▶ YOUR OBJECTIVE: Among the entries below, how many lines have the word "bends"? Answer only with the number.
-=-=-
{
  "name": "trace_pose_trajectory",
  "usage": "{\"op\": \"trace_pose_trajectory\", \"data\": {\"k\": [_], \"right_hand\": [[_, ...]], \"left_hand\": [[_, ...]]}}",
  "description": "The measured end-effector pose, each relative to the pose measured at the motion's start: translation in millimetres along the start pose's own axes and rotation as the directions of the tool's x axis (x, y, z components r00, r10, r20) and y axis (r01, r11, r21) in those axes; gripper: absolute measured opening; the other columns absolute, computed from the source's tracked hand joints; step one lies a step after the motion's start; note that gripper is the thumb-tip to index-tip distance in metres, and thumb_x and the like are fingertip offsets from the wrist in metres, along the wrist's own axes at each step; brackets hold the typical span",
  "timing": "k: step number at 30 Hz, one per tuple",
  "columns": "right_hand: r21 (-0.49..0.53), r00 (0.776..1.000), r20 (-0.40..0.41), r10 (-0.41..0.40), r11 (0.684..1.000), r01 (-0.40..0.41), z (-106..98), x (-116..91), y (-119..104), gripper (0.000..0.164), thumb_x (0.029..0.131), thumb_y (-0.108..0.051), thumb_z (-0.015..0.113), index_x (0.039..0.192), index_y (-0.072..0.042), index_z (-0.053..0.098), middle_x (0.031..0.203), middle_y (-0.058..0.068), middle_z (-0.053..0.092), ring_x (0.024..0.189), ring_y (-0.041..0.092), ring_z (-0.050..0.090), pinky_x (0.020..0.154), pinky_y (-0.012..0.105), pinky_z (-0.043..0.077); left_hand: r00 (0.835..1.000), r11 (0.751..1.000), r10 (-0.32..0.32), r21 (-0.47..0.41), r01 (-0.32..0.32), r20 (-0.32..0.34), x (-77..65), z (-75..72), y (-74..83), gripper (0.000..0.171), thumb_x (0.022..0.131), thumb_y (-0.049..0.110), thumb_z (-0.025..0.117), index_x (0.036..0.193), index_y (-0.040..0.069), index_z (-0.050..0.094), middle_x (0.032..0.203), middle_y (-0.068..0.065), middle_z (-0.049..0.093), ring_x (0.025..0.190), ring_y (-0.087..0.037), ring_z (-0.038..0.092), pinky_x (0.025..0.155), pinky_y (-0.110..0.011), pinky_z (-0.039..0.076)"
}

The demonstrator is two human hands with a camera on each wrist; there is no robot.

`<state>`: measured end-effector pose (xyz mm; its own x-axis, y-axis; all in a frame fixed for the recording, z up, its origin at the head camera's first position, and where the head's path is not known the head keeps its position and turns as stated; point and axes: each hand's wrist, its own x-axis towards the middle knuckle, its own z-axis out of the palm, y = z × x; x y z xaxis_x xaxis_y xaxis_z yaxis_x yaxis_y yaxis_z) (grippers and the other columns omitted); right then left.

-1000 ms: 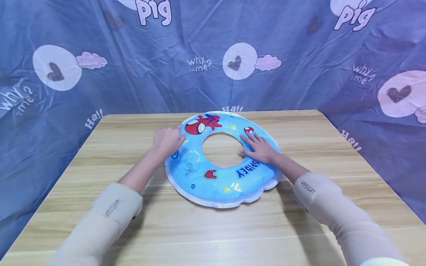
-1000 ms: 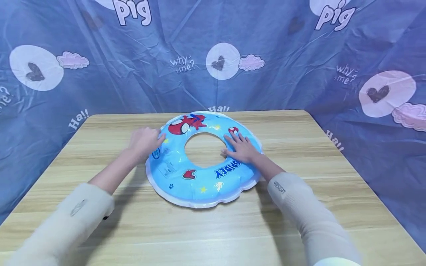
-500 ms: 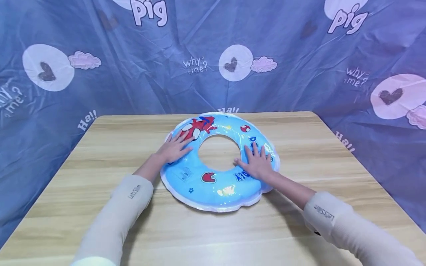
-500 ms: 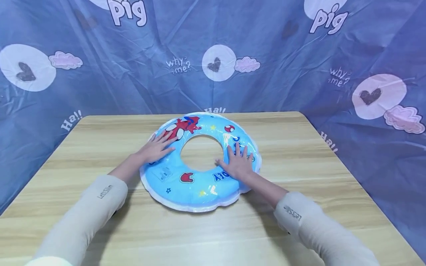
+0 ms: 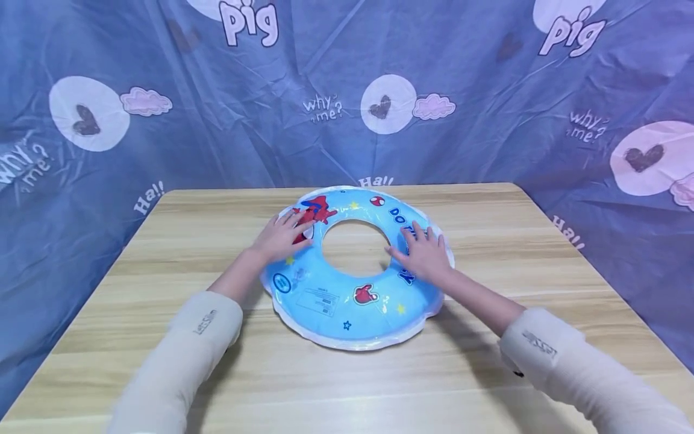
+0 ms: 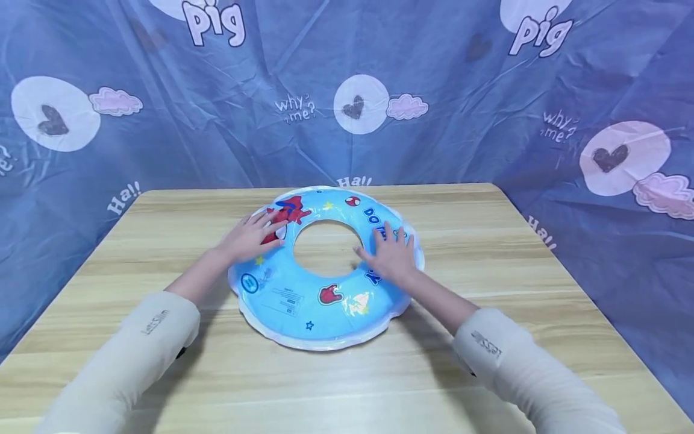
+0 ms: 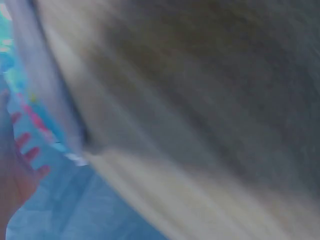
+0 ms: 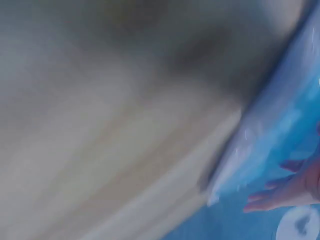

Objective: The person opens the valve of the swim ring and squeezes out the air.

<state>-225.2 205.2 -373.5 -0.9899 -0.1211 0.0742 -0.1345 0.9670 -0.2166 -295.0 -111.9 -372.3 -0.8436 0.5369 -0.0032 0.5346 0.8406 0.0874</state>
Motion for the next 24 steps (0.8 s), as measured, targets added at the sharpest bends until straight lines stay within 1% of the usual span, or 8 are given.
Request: {"op": "trace_pose_trajectory", "data": {"k": [2,4,6,8,11,16,20,24], "right_hand": [[0.012,1.0,0.029,0.01,1.0,-0.01,9.8,-6.5,-0.9,0.076,0.088,-0.06,0.041,0.144,-0.008,0.03,0.149,0.023,0.012,0.13,0.052,0.004,0.098,0.066,0.001],[0.029,1.0,0.018,-0.003,1.0,0.003,20.0,-6.5,3.4,0.077,0.088,-0.061,0.042,0.146,-0.012,0.027,0.15,0.02,0.008,0.131,0.05,-0.001,0.098,0.066,-0.002],[0.029,1.0,-0.018,-0.021,0.999,0.021,29.0,-1.6,10.7,0.076,0.088,-0.06,0.041,0.146,-0.014,0.025,0.151,0.018,0.007,0.131,0.049,-0.004,0.098,0.065,-0.003],[0.031,0.998,-0.049,-0.033,0.999,0.034,36.1,5.0,18.0,0.075,0.088,-0.06,0.041,0.147,-0.015,0.024,0.151,0.016,0.008,0.132,0.048,-0.005,0.099,0.064,-0.004],[0.046,0.998,-0.044,-0.04,0.998,0.042,42.2,13.4,25.9,0.076,0.088,-0.062,0.038,0.147,-0.017,0.023,0.152,0.014,0.007,0.132,0.047,-0.006,0.099,0.064,-0.005],[0.059,0.999,0.015,-0.044,0.997,0.043,43.4,19.1,27.4,0.077,0.088,-0.064,0.035,0.148,-0.017,0.022,0.152,0.015,0.006,0.131,0.048,-0.006,0.098,0.065,-0.006],[0.03,0.998,0.056,-0.033,0.999,0.031,41.6,20.0,25.3,0.074,0.089,-0.061,0.035,0.147,-0.017,0.021,0.152,0.015,0.006,0.132,0.046,-0.006,0.098,0.064,-0.006],[0.003,0.995,0.092,-0.024,1.0,0.024,40.7,21.4,25.5,0.074,0.09,-0.061,0.033,0.148,-0.018,0.019,0.152,0.014,0.003,0.132,0.045,-0.007,0.099,0.063,-0.007]], "left_hand": [[1.0,1.0,0.0,-0.029,0.0,0.012,3.4,9.5,-5.3,0.066,0.093,0.055,0.037,0.147,0.021,0.023,0.152,-0.011,0.011,0.137,-0.034,0.001,0.105,-0.055,0.003],[1.0,0.999,-0.015,-0.047,0.015,0.013,8.2,18.8,-8.9,0.069,0.092,0.058,0.032,0.148,0.023,0.015,0.153,-0.009,0.002,0.136,-0.032,-0.008,0.105,-0.055,-0.003],[1.0,0.998,-0.027,-0.054,0.028,0.009,12.9,26.6,-10.2,0.072,0.092,0.061,0.028,0.149,0.021,0.01,0.153,-0.008,-0.002,0.136,-0.03,-0.012,0.104,-0.054,-0.007],[0.999,0.997,-0.039,-0.069,0.04,0.02,16.4,31.9,-9.0,0.073,0.091,0.062,0.026,0.149,0.021,0.007,0.153,-0.009,-0.006,0.135,-0.03,-0.015,0.104,-0.052,-0.011],[0.997,0.995,-0.056,-0.082,0.06,0.052,19.6,36.6,-5.7,0.074,0.091,0.062,0.025,0.149,0.02,0.004,0.152,-0.009,-0.008,0.135,-0.03,-0.017,0.103,-0.051,-0.014],[0.991,0.993,-0.098,-0.059,0.104,0.093,19.4,38.7,-1.8,0.073,0.091,0.062,0.024,0.149,0.022,0.004,0.152,-0.008,-0.009,0.135,-0.031,-0.015,0.103,-0.052,-0.014],[0.987,0.993,-0.103,-0.051,0.11,0.121,18.6,39.2,-0.4,0.072,0.092,0.062,0.022,0.149,0.023,0.003,0.152,-0.008,-0.009,0.135,-0.031,-0.014,0.103,-0.053,-0.012],[0.986,0.993,-0.103,-0.045,0.11,0.128,19.3,40.4,0.8,0.071,0.092,0.062,0.021,0.149,0.023,0.003,0.152,-0.008,-0.009,0.135,-0.031,-0.014,0.102,-0.053,-0.013]]}}
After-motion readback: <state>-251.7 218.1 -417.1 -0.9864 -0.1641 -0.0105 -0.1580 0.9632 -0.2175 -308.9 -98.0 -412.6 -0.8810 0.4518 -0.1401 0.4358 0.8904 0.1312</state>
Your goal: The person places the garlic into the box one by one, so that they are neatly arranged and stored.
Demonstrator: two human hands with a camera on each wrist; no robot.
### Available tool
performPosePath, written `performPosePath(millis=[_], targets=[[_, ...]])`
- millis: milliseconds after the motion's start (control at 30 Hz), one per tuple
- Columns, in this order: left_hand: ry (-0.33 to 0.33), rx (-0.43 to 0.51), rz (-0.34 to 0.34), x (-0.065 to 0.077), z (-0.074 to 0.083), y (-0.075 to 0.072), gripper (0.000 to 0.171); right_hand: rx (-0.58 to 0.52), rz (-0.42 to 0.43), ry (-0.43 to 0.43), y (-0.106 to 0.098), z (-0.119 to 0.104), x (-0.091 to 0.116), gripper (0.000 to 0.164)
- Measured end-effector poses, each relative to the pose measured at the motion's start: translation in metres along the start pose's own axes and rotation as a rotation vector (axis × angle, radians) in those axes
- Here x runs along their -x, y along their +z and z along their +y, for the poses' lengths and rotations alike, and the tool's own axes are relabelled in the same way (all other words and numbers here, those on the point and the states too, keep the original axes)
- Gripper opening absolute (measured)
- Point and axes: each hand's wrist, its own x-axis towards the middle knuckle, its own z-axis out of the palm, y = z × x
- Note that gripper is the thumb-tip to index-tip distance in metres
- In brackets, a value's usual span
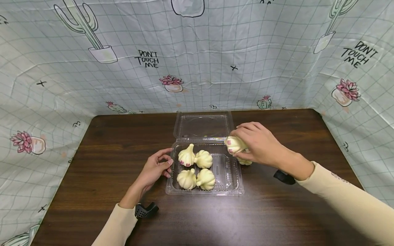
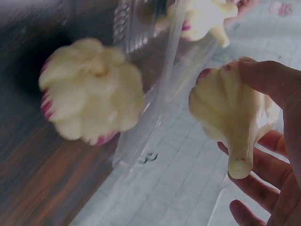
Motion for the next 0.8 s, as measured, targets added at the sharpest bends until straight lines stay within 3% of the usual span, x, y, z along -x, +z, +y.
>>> performPosePath(millis=[267,500,800], targets=[[0.002,0.005,0.000,0.000,-0.001,-0.001,0.050,0.008,-0.047,-0.103,0.011,-0.013,-0.008,0.058],[0.006,0.017,-0.005,-0.001,-0.002,-0.001,0.051,0.036,-0.159,-0.118,0.019,-0.019,-0.013,0.061],[0.006,0.018,-0.003,-0.001,-0.002,-0.002,0.051,0.071,-0.219,-0.182,0.030,-0.022,-0.017,0.065]])
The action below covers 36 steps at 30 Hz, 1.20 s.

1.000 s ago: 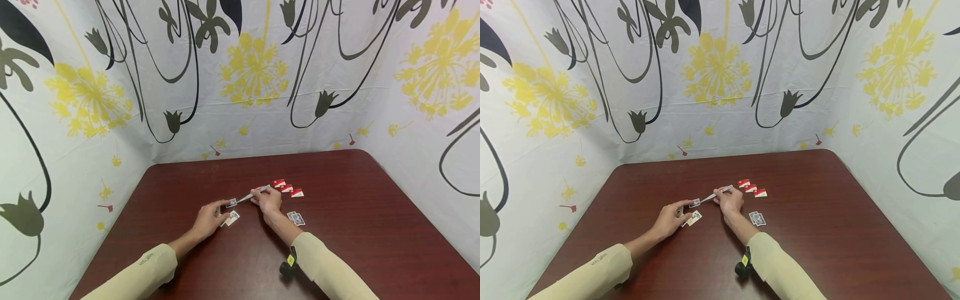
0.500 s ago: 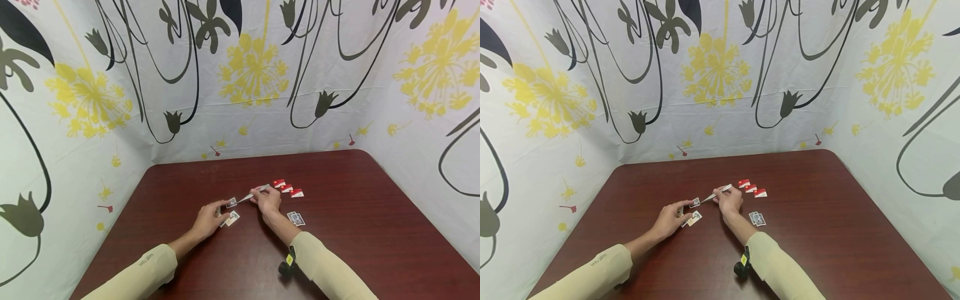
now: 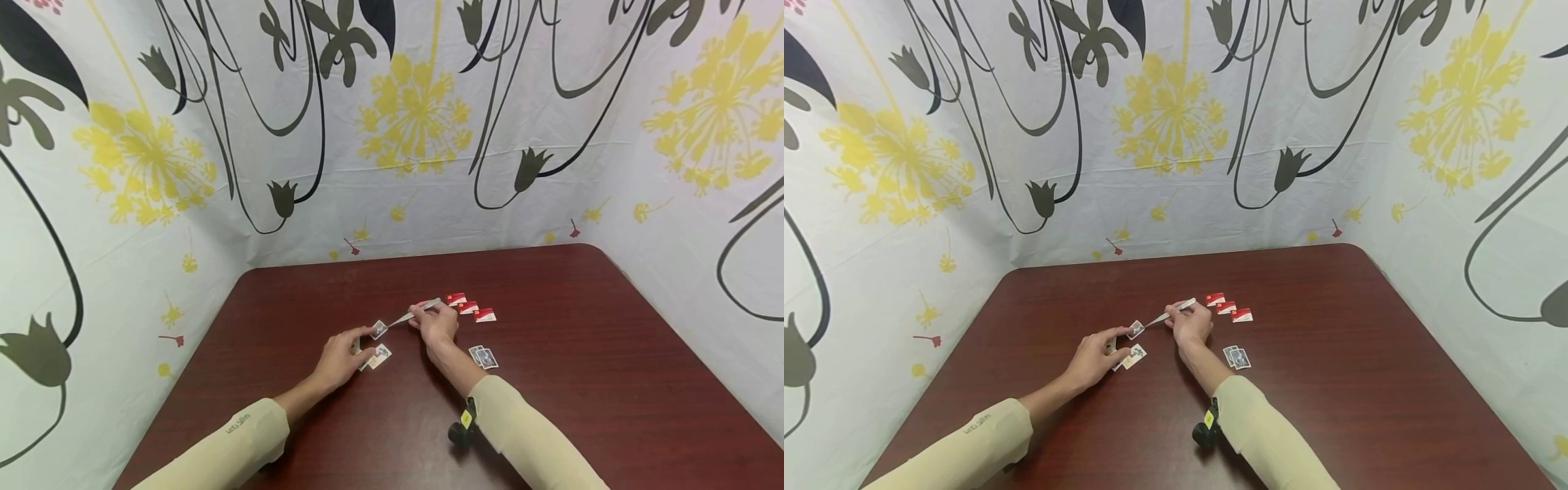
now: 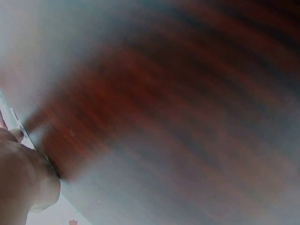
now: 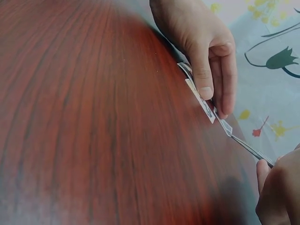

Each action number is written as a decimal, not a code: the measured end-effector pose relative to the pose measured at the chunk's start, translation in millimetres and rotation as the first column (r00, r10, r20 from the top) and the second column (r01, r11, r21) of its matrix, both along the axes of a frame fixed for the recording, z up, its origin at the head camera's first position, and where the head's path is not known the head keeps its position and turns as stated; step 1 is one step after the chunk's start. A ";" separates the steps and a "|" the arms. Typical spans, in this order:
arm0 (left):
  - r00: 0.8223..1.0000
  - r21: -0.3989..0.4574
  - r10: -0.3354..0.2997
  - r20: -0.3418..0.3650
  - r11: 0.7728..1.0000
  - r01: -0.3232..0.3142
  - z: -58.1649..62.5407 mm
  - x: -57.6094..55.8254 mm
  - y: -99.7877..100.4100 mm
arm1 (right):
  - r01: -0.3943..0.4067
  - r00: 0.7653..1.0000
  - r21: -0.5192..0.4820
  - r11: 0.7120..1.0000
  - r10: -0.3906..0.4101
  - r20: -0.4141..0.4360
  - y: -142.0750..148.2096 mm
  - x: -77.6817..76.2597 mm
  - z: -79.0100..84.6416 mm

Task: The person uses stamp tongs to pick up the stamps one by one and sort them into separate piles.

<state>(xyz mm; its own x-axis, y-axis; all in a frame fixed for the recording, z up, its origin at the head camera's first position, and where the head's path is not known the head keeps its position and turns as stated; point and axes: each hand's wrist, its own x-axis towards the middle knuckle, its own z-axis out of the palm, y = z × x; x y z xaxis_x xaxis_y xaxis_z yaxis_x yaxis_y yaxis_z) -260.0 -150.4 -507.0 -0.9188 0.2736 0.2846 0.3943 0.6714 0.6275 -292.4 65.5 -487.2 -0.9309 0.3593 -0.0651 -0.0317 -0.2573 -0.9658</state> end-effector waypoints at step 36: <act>1.000 0.009 0.003 0.002 1.000 -0.003 0.2 0.8 1.3 | 0.036 0.999 -0.078 0.996 -0.035 0.008 -4.8 9.3 -4.1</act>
<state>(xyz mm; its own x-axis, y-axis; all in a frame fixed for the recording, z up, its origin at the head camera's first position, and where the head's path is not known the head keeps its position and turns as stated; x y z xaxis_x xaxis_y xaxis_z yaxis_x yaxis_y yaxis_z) -259.2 -149.1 -506.8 -0.9202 0.2686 0.2849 0.3910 0.6668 0.6344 -283.1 60.6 -491.2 -0.9171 0.3857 -0.1004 -0.0360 -0.3310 -0.9429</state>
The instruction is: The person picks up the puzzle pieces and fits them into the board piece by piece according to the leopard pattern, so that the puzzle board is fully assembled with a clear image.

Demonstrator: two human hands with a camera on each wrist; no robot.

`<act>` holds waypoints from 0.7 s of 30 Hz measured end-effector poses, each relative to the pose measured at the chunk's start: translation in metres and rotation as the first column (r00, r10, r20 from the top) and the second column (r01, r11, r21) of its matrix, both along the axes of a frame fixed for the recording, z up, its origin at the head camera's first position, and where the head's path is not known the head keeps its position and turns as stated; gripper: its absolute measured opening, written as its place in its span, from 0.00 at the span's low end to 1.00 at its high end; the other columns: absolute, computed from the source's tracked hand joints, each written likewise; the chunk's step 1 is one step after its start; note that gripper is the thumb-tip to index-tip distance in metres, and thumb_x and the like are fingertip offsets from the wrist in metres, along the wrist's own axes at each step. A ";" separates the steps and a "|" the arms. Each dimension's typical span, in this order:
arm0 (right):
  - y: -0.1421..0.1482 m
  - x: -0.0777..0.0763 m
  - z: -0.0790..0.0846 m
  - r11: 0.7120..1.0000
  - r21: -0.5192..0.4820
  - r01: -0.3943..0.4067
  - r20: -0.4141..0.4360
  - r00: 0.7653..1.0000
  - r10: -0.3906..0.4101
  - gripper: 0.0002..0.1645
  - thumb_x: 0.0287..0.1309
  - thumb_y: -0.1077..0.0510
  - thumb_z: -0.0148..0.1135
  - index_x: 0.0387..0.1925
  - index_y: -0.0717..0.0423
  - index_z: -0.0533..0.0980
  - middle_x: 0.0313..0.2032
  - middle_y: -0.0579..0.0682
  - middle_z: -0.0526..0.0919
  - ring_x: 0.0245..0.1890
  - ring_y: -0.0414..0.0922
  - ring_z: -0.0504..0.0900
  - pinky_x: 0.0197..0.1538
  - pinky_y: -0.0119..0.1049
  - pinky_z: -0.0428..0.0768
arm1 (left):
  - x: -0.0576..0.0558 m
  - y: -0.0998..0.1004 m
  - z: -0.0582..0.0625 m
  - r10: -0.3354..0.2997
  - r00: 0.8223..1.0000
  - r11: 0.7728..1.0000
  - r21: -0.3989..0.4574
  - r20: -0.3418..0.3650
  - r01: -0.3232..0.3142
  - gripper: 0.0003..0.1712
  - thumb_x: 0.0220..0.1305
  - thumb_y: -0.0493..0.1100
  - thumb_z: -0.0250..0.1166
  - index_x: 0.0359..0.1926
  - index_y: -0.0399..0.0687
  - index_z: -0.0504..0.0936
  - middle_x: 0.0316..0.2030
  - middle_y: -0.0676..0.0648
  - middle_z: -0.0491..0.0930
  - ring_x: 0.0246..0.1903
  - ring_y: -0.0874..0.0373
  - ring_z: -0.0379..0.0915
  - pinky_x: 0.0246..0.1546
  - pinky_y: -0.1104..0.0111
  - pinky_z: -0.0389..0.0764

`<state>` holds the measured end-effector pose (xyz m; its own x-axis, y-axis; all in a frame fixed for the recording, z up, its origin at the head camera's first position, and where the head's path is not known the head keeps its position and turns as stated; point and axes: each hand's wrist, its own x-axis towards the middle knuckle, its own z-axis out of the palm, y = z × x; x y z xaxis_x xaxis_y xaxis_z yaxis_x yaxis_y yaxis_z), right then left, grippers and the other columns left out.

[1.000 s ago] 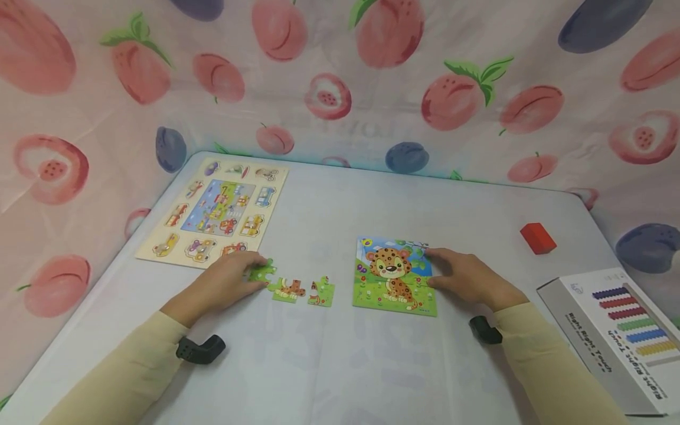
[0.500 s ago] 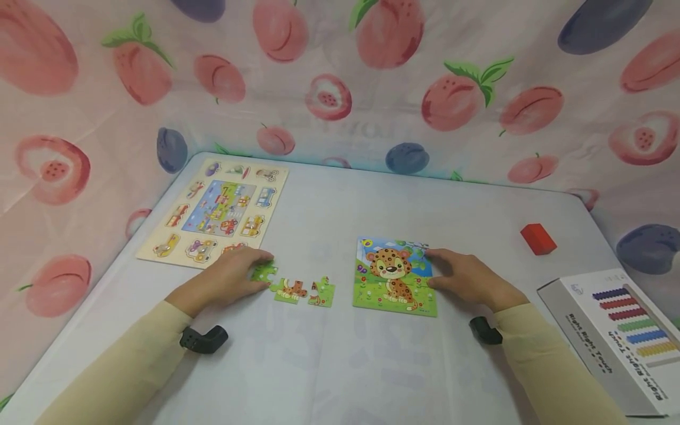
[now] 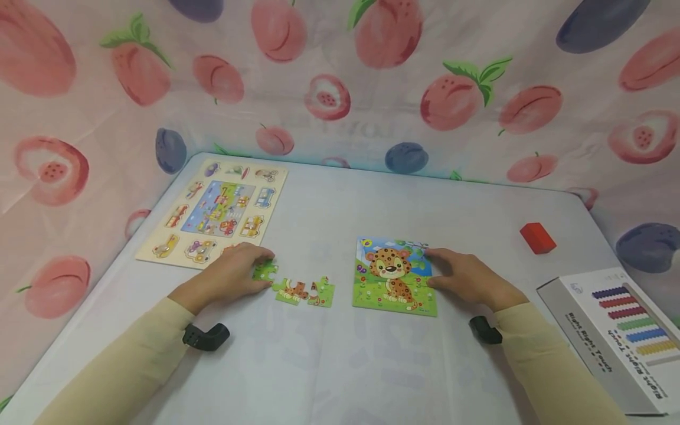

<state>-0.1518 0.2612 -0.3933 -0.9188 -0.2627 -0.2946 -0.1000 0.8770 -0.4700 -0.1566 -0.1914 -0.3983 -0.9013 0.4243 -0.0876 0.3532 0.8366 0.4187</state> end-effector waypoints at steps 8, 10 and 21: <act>-0.001 -0.001 -0.001 1.000 0.006 0.000 0.002 1.000 0.000 0.41 0.62 0.50 0.68 0.72 0.56 0.65 0.70 0.66 0.64 0.69 0.67 0.60 0.65 0.66 0.61 | -0.001 -0.001 0.000 -0.008 0.999 1.000 -0.006 -0.039 0.007 0.32 0.55 0.47 0.77 0.59 0.39 0.79 0.49 0.43 0.81 0.53 0.46 0.74 0.54 0.51 0.73; -0.001 -0.001 -0.001 1.000 0.005 0.000 0.003 1.000 0.000 0.41 0.62 0.50 0.68 0.73 0.55 0.65 0.70 0.66 0.64 0.69 0.67 0.60 0.65 0.66 0.61 | -0.001 0.000 0.002 -0.013 0.999 1.000 -0.007 -0.051 0.013 0.32 0.55 0.48 0.77 0.58 0.39 0.80 0.49 0.43 0.81 0.53 0.46 0.75 0.54 0.51 0.74; -0.001 0.000 0.000 1.000 0.007 0.000 -0.006 1.000 0.000 0.41 0.61 0.52 0.69 0.72 0.57 0.65 0.70 0.66 0.64 0.69 0.67 0.60 0.65 0.66 0.60 | -0.004 0.004 0.016 -0.023 0.995 1.000 0.014 -0.094 0.025 0.31 0.55 0.47 0.76 0.58 0.38 0.80 0.51 0.41 0.80 0.55 0.43 0.73 0.57 0.48 0.72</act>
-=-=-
▶ SOLUTION FOR THIS EXERCISE: 2